Porque, efectivamente, las penetraciones de los hombres eran caprichosas y a menudo se retiraban para alternar ano y vagina, o para permitir, por ejemplo, Firmin que Destoria pasara la lengua de su miembro al sexo abierto de Ismena, o Poldino que los labios de Ismena recogiesen o aumentasen toda la humedad que el vaivén proporcionaba; a menudo la cópula ayudada de unos labios se convertía en un segundo en felación sobre vulva, o en cunnilingus contrapuntado por falo.
– ¡Ouroboros! -gritó alguien entre el público.
– ¡Anfisbena! -replicó otro, y se formaron divisiones de seguidores de ambos.
– ¡Las dos a la vez! -chilló un tercero cuando ya se hubo hecho el silencio.
Ígur se dejó llevar por los brillos impersonales de las mucosas enrojecidas, pensando en Fei y Sadó, por cómo la sensualidad reunía en una sola cara expresiones exuberantes y extrañas de dolor solemne, de tristeza, de luctuoso esfuerzo y de alegría, de rabia y de sorpresa, pautadas en violentas estridencias respiratorias, se dejó llevar por una boca en chose-de-poule, por unos labios que ceñidos al glande componían las formas de la imagen pompier de un corazón, pero abriéndose, en el vértice las comisuras, y asociándolo a la obesidad morbosa que tenía delante se dejó llevar por la velocidad rebotadora de una lengua, por las facciones zarandeadas por la fricción del falo, por los anillos y pendientes que adornaban la vulva de Ismena.
– Y ahora, nobles espectadores -anunció el Trujamán en registro do seis-, la yegua ganadora, la fuerza del Imperio: ¡la Reina de los Dos Corazones!

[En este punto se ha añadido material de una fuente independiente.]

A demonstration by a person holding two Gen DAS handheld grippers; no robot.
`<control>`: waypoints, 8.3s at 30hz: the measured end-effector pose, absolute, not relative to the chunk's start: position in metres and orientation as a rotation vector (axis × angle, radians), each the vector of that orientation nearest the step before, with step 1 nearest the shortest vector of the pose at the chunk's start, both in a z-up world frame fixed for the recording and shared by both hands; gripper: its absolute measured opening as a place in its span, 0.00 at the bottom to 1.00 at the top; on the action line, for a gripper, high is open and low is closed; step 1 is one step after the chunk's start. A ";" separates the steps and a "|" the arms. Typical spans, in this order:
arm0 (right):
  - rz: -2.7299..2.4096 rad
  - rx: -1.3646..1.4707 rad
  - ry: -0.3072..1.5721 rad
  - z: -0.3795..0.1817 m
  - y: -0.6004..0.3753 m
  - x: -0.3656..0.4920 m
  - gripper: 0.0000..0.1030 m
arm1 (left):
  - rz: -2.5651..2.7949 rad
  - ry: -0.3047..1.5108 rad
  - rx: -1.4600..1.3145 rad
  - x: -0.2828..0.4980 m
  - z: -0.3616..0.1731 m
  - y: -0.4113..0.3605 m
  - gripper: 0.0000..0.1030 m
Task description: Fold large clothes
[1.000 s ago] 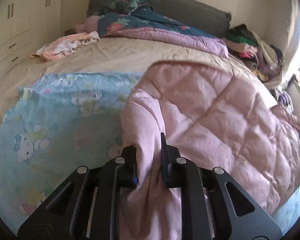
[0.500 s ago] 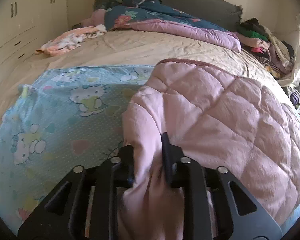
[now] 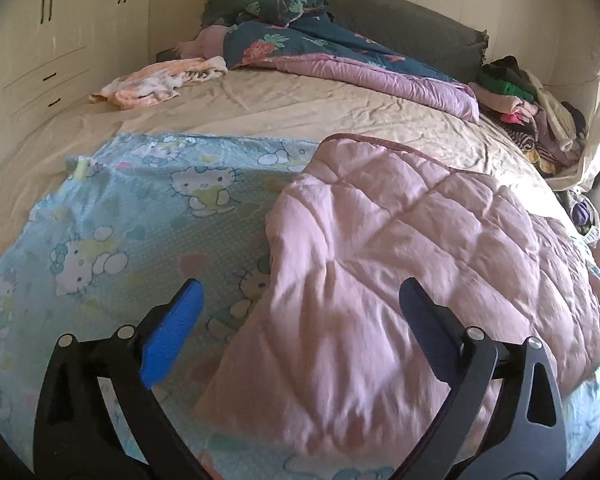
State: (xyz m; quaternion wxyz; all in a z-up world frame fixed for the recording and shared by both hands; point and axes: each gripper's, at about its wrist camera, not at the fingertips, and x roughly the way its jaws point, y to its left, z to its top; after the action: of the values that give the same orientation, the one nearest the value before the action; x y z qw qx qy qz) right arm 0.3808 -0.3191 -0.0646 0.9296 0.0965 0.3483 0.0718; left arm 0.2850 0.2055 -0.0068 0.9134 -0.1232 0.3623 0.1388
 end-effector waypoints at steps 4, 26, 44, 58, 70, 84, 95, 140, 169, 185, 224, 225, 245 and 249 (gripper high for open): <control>0.159 0.293 0.765 -0.074 -0.331 0.363 0.96 | 0.286 0.770 -0.273 0.270 -0.009 0.203 0.91; 0.276 0.623 0.940 -0.131 -0.316 0.377 0.96 | 0.159 0.803 -0.953 0.258 -0.093 0.226 0.92; 0.349 0.617 0.812 -0.134 -0.306 0.393 0.61 | 0.173 0.734 -0.844 0.296 -0.080 0.209 0.58; 0.454 0.247 0.620 -0.041 -0.275 0.363 0.34 | 0.135 0.630 -0.533 0.286 0.004 0.175 0.32; 0.499 0.182 0.584 -0.004 -0.284 0.284 0.34 | 0.095 0.620 -0.472 0.223 0.026 0.168 0.32; 0.478 0.190 0.610 -0.011 -0.294 0.232 0.34 | 0.088 0.625 -0.468 0.177 0.024 0.165 0.32; 0.459 0.200 0.630 -0.018 -0.292 0.211 0.34 | 0.083 0.634 -0.468 0.154 0.018 0.167 0.32; 0.362 0.302 0.799 -0.062 -0.310 0.226 0.41 | 0.123 0.726 -0.517 0.097 -0.039 0.181 0.40; 0.264 0.376 0.848 -0.094 -0.348 0.206 0.95 | 0.185 0.766 -0.533 0.077 -0.049 0.183 0.80; 0.254 0.205 0.611 -0.019 -0.343 0.134 0.96 | 0.211 0.613 -0.460 0.021 0.016 0.177 0.91; 0.411 -0.016 0.529 -0.003 -0.252 0.054 0.96 | -0.052 0.599 -0.236 -0.023 0.015 0.039 0.91; 0.414 -0.014 0.543 -0.006 -0.250 0.056 0.96 | -0.051 0.602 -0.236 -0.022 0.014 0.039 0.91; 0.446 -0.028 0.579 -0.019 -0.237 0.060 0.96 | -0.026 0.621 -0.226 -0.015 0.008 0.040 0.91; 0.444 -0.025 0.580 -0.018 -0.237 0.060 0.96 | -0.031 0.621 -0.224 -0.015 0.008 0.041 0.91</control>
State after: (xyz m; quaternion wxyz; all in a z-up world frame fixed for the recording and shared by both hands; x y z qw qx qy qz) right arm 0.0596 -0.2374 -0.0181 0.9339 -0.0124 0.2837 0.2170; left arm -0.0155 0.0408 0.0080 0.9458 -0.1102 0.3050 -0.0153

Ígur tuvo un sobresalto, porque hacía un minuto que había mirado a Fei y nada le había permitido imaginar que se desprendería de la chaqueta y con todo el correaje negro saltaría a escena. El joven Trujamán se retiró, y Fei, siguiendo la música, se encaramó de un salto con las piernas desnudas y altísimas sandalias de tacón negro encima del hombro desprotegido de Ismena, sobre la cual asentó bien los pies y espléndida, sin contemplaciones, bailaba encima de ella; las puntas de los tacones se clavaban en los lomos de Cuneitela, quien desbocada entró en el paroxismo final; Ígur ponía una cara de inquietud tal que Isabel Conti se le acercó.